David stared blankly at the small TV in front of him. None of the on-screen options could help him answer that question.
“Sorry, I didn’t mean to get personal.” Ethan tried to outwait any embarrassment by drawing a particularly long sip from his glass.
“Don’t worry; it’s just that a lot of things are going on in my life at the moment. I haven’t had time to think through any of them. If you don’t mind me saying, it sounds like you’re in a similar situation. Actually, I think that’s why Phoebe - my girlfriend - organised the trip for me. She knew I needed time out. I think she does too. Her father died suddenly this autumn. He was a really nice bloke.” David paused again and stared out at a bank of towering cloud some distance from the plane. “Hopefully, getting me out of the way will give her time to grieve.”
Ethan took a closer look at David. “You come across as a very honest bloke,” he observed.
“Thanks - if it’s true I’m not sure it’s done me any good. I upset quite a few people. In any event, another thing that’s dawning on me is that I’ve probably not been very honest with myself.”
“Is anybody?” enquired Ethan. “We all rationalise our actions to protect our egos. I didn’t have a good word to say about my wife when we split up, but my life was all about me, my mates and my career. She did well to stick by me as long as she did - we were married nearly seven years.”
“Any kids?”
“No, thank goodness. That was never part of my plan, although I suppose that shows a lack of maturity. I’m still not sure, but maybe it was the issue of children that finally made Silla, my Ex, walk out.”
The cabin radio crackled into life. The co-pilot announced they would shortly begin their descent into Cancun. “You may have heard about the unusually cold weather affecting much of North and Central America over the last few days. The good news is that this now seems to have passed and the long-range forecast is for bright and sunny conditions.”
There was a ripple of applause, followed by an outbreak of sudden fidgeting and the adjustment of seats.
“You know,” confessed Ethan, “I’ve really enjoyed our little conversation. It’s reassuring to get to know someone so early on.”
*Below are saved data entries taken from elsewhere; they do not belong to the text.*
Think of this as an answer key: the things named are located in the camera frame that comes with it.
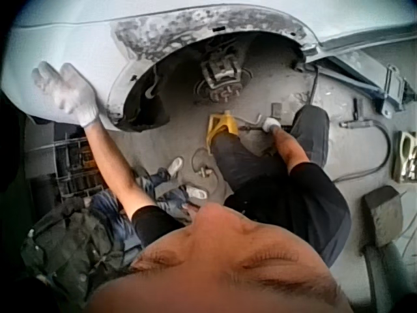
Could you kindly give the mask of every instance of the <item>blue jeans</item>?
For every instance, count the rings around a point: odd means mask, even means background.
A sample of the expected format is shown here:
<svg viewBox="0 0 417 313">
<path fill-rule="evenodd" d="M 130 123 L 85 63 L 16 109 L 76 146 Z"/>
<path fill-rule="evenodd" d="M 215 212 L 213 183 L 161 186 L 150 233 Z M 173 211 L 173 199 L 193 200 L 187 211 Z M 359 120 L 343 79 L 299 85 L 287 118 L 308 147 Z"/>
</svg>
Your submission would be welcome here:
<svg viewBox="0 0 417 313">
<path fill-rule="evenodd" d="M 155 199 L 155 188 L 170 179 L 171 176 L 168 171 L 165 168 L 160 168 L 154 175 L 138 177 L 136 182 L 148 196 Z M 155 201 L 158 207 L 172 217 L 178 220 L 188 220 L 188 215 L 182 208 L 187 203 L 188 198 L 185 186 L 180 186 L 166 192 Z M 124 250 L 128 252 L 124 263 L 132 262 L 142 249 L 141 241 L 114 194 L 109 189 L 95 194 L 91 199 L 90 209 L 100 211 L 107 217 L 107 225 L 111 228 L 109 231 L 113 234 L 113 239 L 124 243 Z"/>
</svg>

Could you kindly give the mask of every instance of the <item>white glove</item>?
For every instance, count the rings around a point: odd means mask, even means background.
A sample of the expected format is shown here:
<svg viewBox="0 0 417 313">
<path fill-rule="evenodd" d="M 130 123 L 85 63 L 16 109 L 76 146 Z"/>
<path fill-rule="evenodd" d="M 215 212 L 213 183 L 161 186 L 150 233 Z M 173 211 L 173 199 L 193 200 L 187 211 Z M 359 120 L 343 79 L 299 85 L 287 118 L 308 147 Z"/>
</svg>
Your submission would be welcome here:
<svg viewBox="0 0 417 313">
<path fill-rule="evenodd" d="M 74 113 L 82 127 L 98 117 L 93 88 L 70 63 L 65 63 L 58 73 L 42 61 L 33 69 L 32 79 L 45 94 L 52 96 L 58 108 L 67 114 Z"/>
<path fill-rule="evenodd" d="M 273 126 L 278 126 L 281 128 L 280 122 L 278 122 L 273 117 L 267 117 L 262 123 L 262 129 L 264 132 L 272 132 Z"/>
</svg>

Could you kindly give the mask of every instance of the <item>gloved hand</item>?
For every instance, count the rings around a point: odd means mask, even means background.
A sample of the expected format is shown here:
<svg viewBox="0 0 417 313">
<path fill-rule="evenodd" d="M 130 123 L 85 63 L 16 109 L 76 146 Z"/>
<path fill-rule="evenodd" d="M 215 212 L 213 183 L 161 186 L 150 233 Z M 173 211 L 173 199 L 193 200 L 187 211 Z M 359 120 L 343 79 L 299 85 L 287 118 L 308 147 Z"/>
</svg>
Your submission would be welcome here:
<svg viewBox="0 0 417 313">
<path fill-rule="evenodd" d="M 262 129 L 264 132 L 272 132 L 273 126 L 278 126 L 281 128 L 280 122 L 278 122 L 273 117 L 267 117 L 262 123 Z"/>
<path fill-rule="evenodd" d="M 59 73 L 47 62 L 40 62 L 32 71 L 35 85 L 52 96 L 58 108 L 74 113 L 82 127 L 98 117 L 96 96 L 90 84 L 70 64 L 62 65 Z"/>
</svg>

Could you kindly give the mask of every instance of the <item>black t-shirt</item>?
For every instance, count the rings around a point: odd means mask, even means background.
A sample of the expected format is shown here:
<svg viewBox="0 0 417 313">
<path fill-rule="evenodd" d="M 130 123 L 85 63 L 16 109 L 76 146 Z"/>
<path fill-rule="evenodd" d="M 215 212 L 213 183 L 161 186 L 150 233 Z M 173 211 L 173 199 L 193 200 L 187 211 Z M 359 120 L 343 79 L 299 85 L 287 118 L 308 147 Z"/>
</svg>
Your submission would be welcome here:
<svg viewBox="0 0 417 313">
<path fill-rule="evenodd" d="M 225 201 L 225 206 L 258 222 L 281 226 L 308 242 L 331 266 L 343 249 L 351 216 L 344 197 L 325 172 L 301 163 L 281 179 L 260 177 Z M 183 227 L 158 207 L 144 207 L 132 223 L 142 244 Z"/>
</svg>

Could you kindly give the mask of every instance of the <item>shoe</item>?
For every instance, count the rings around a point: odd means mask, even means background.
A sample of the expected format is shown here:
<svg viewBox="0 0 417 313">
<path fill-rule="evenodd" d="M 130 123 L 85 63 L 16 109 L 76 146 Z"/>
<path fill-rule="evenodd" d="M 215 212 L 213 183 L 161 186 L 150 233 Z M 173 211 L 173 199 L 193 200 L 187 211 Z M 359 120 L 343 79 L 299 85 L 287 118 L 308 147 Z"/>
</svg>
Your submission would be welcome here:
<svg viewBox="0 0 417 313">
<path fill-rule="evenodd" d="M 186 186 L 185 191 L 187 192 L 190 198 L 205 200 L 209 197 L 209 194 L 206 190 L 193 187 L 193 186 Z"/>
<path fill-rule="evenodd" d="M 176 174 L 181 170 L 182 166 L 184 165 L 184 159 L 181 156 L 175 158 L 172 161 L 171 165 L 168 167 L 168 173 L 171 177 L 175 177 Z"/>
</svg>

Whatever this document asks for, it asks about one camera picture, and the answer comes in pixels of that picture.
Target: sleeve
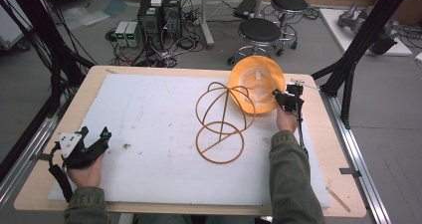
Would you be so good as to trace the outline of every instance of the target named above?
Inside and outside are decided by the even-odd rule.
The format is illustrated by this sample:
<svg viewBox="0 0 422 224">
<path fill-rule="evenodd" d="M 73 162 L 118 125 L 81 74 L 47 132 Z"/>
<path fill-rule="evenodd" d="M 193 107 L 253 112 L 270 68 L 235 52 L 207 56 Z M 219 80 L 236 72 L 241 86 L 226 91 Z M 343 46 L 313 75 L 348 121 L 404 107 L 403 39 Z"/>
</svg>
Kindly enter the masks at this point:
<svg viewBox="0 0 422 224">
<path fill-rule="evenodd" d="M 98 187 L 84 187 L 75 190 L 64 213 L 66 224 L 106 224 L 105 192 Z"/>
<path fill-rule="evenodd" d="M 280 131 L 272 137 L 270 165 L 273 223 L 324 223 L 311 187 L 308 157 L 292 132 Z"/>
</svg>

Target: desk
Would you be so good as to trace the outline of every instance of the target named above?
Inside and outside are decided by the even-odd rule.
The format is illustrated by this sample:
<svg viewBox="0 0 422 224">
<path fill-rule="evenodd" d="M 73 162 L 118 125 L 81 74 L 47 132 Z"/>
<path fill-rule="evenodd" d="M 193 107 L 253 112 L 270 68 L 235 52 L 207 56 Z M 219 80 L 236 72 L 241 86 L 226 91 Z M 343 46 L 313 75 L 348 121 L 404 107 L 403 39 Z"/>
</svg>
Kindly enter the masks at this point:
<svg viewBox="0 0 422 224">
<path fill-rule="evenodd" d="M 53 137 L 58 131 L 74 132 L 80 125 L 94 101 L 103 79 L 107 74 L 139 74 L 148 76 L 173 76 L 196 78 L 228 78 L 228 71 L 129 68 L 97 66 L 91 68 L 81 88 L 66 111 Z M 309 85 L 315 85 L 308 75 L 289 75 L 302 79 Z M 366 213 L 360 194 L 351 175 L 342 175 L 339 168 L 348 167 L 335 135 L 328 114 L 319 96 L 313 89 L 305 88 L 303 99 L 308 104 L 304 106 L 303 114 L 307 119 L 310 135 L 318 157 L 320 171 L 327 186 L 331 207 L 323 211 L 325 216 L 361 217 Z M 50 153 L 54 146 L 51 140 L 44 153 Z M 15 200 L 15 208 L 19 210 L 63 211 L 67 207 L 65 201 L 48 199 L 54 183 L 54 177 L 48 172 L 48 162 L 40 160 L 24 184 Z M 110 212 L 147 212 L 147 213 L 188 213 L 188 214 L 232 214 L 232 215 L 271 215 L 271 210 L 264 207 L 251 206 L 217 206 L 217 205 L 171 205 L 150 203 L 108 203 Z"/>
</svg>

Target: stool
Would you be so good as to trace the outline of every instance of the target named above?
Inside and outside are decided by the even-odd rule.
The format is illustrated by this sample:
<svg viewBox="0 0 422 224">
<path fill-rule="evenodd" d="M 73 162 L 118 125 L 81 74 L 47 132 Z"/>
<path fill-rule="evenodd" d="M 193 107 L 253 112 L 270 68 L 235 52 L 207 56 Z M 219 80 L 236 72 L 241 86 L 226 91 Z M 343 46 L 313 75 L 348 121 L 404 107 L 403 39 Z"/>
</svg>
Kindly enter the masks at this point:
<svg viewBox="0 0 422 224">
<path fill-rule="evenodd" d="M 271 58 L 270 54 L 262 47 L 274 46 L 280 39 L 282 32 L 280 28 L 273 22 L 262 18 L 250 18 L 240 23 L 239 36 L 249 42 L 251 45 L 242 47 L 229 58 L 230 65 L 236 63 L 236 55 L 247 57 L 242 51 L 245 49 L 252 50 L 252 56 L 257 55 L 258 51 L 262 51 L 267 57 Z"/>
<path fill-rule="evenodd" d="M 305 0 L 271 0 L 271 6 L 274 10 L 283 14 L 282 17 L 279 18 L 280 30 L 282 31 L 282 36 L 279 40 L 283 43 L 282 47 L 277 51 L 277 55 L 281 56 L 284 53 L 283 46 L 286 41 L 295 39 L 291 46 L 292 49 L 295 49 L 298 44 L 298 33 L 286 22 L 288 20 L 288 16 L 295 16 L 304 13 L 304 11 L 308 9 L 308 3 Z M 293 30 L 293 33 L 289 33 L 287 31 L 288 27 Z"/>
</svg>

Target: person's right hand
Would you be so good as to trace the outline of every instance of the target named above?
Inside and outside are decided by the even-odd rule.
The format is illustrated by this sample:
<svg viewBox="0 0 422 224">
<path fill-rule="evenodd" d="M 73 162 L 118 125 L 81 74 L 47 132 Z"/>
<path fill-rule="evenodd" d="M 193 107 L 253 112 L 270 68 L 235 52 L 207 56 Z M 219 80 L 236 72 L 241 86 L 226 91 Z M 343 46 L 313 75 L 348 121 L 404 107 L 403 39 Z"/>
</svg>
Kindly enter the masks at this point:
<svg viewBox="0 0 422 224">
<path fill-rule="evenodd" d="M 295 132 L 296 128 L 298 128 L 298 118 L 295 116 L 295 112 L 285 112 L 283 109 L 277 104 L 277 127 L 279 131 L 288 130 L 291 132 Z"/>
<path fill-rule="evenodd" d="M 102 154 L 93 165 L 84 169 L 68 169 L 68 176 L 71 180 L 80 187 L 98 187 L 102 181 L 102 166 L 103 158 Z"/>
</svg>

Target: cardboard box
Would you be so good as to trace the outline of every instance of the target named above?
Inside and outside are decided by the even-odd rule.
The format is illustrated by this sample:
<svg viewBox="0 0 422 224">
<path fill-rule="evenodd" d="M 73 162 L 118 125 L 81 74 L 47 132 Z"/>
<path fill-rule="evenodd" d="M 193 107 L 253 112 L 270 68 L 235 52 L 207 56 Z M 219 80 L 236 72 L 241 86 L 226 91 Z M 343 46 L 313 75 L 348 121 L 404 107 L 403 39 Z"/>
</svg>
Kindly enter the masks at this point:
<svg viewBox="0 0 422 224">
<path fill-rule="evenodd" d="M 422 0 L 404 0 L 391 19 L 405 25 L 422 22 Z"/>
</svg>
“Funny, isn’t it, how much easier it is to talk about your life when you’ve left your troubles behind. It’s the opposite of what you said before. Perhaps, on holiday, our egos are pampered anyway, so there’s no need to hide behind rationalisations.” David paused to check whether he could see anything bar cloud beyond the scratches in the perspex window. He couldn’t. “I would imagine,” he observed, “that this is going to be a journey in more than just the literal sense. Exciting, isn’t it?”
Ethan grinned broadly and winked at David. “I’ll see you in the terminal. I can see Flick looking for me, so I’d better get back. Perhaps we can meet for a drink later, at the hotel?”
“I’ll look forward to it.” David reached around and shook Ethan’s hand, then distracted himself from a bumpy descent by scrolling through to the flight map on his screen. He became aware of a sudden and unfamiliar sense of stillness. For reasons he had yet to divine, this was where he was meant to be.